Indian satellite ready for the off

India’s latest communication satellite, INSAT-3E, has been flown out for an end-August launch aboard an Ariane launch vehicle from the French Guyanese spaceport of Kourou in South America.

INSAT-3E is the fourth satellite to be launched in the INSAT-3 series. INSAT-3E carries 24 C-band transponders and 12 extended C-band transponders. When commissioned, the satellite will substantially enhance the INSAT system capacity, which now provides about 120 transponders in C-band, extended C-band, Ku-band and S-band.

Flight 162 from Kourou is slated to launch INSAT-3E, meant for telecom and TV coverage, and two other payloads – Eutelsat’s e-BIRD and European Space Agency’s SMART-1, Arianespace sources said. INSAT-3E’s scheduled launch comes around four-and-half months after the successful launch of INSAT-3A on 10 April.

Pakistan TV faces end of monopoly

The Pakistan government is to lift the ban on print media owners and other groups which barred them from setting up satellite channels. The lifting of the ban will help establish nearly a dozen new Pakistani-owned satellite channels.

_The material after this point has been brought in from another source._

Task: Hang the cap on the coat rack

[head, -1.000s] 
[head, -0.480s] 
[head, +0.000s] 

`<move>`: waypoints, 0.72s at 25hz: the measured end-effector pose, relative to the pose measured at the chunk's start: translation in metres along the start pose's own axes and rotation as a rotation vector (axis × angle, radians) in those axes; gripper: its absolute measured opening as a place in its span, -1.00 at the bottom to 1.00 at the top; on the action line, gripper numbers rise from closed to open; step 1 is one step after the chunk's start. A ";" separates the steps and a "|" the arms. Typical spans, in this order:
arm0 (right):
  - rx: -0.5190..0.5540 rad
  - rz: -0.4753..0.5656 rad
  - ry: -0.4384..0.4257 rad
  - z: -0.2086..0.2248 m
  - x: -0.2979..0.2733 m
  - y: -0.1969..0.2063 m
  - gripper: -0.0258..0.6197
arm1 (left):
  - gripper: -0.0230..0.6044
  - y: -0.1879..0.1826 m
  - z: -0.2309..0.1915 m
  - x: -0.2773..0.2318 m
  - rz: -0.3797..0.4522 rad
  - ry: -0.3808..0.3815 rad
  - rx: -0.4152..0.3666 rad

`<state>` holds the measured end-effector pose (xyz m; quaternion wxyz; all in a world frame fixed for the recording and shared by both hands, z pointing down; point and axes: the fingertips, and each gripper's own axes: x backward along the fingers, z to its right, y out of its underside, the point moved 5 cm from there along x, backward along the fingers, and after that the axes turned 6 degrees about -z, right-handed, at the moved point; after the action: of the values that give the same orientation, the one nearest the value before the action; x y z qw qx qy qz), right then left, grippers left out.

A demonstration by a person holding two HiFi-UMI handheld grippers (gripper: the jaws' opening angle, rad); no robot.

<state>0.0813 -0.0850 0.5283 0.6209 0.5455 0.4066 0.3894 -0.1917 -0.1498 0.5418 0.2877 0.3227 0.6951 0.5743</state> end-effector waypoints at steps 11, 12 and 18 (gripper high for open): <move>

The ban has been preventing a group of entrepreneurs with the requisite background and experience from entering this sector, which has seen a tremendous growth elsewhere in the world and in South Asia. The print media groups, more than any other, already have the necessary know-how, skill and talent that any TV and radio networks require.

The decision paves the way for some healthy competition to take place between the state-owned PTV and new private channels.

High Adventure targets Middle East again

The difficult political situation in Liberia has forced the abandonment of plans by High Adventure Ministries (part of AIB member NASB) to set up a short wave station there.

But now permission has been received from the Ugandan government to set up the station in Uganda instead. This will enable High Adventure Ministries to resume short wave broadcasts to the Middle East. Three years ago, the organization was forced out of its station on the Israeli/Lebanese border, which had been operating for 30 years, when Israeli troops who had been protecting the area were pulled out.

(BBC Monitoring)

Soaring use of Internet in China

China had 68 million Internet users as at the end of June, 8.9 million more than half a year ago, according to statistics from the China Internet Network Information Centre (CNNIC).

China’s “netizens” now constitute 5.3 per cent of its 1.3 billion population, said the information centre in its latest assessment of the Internet industry.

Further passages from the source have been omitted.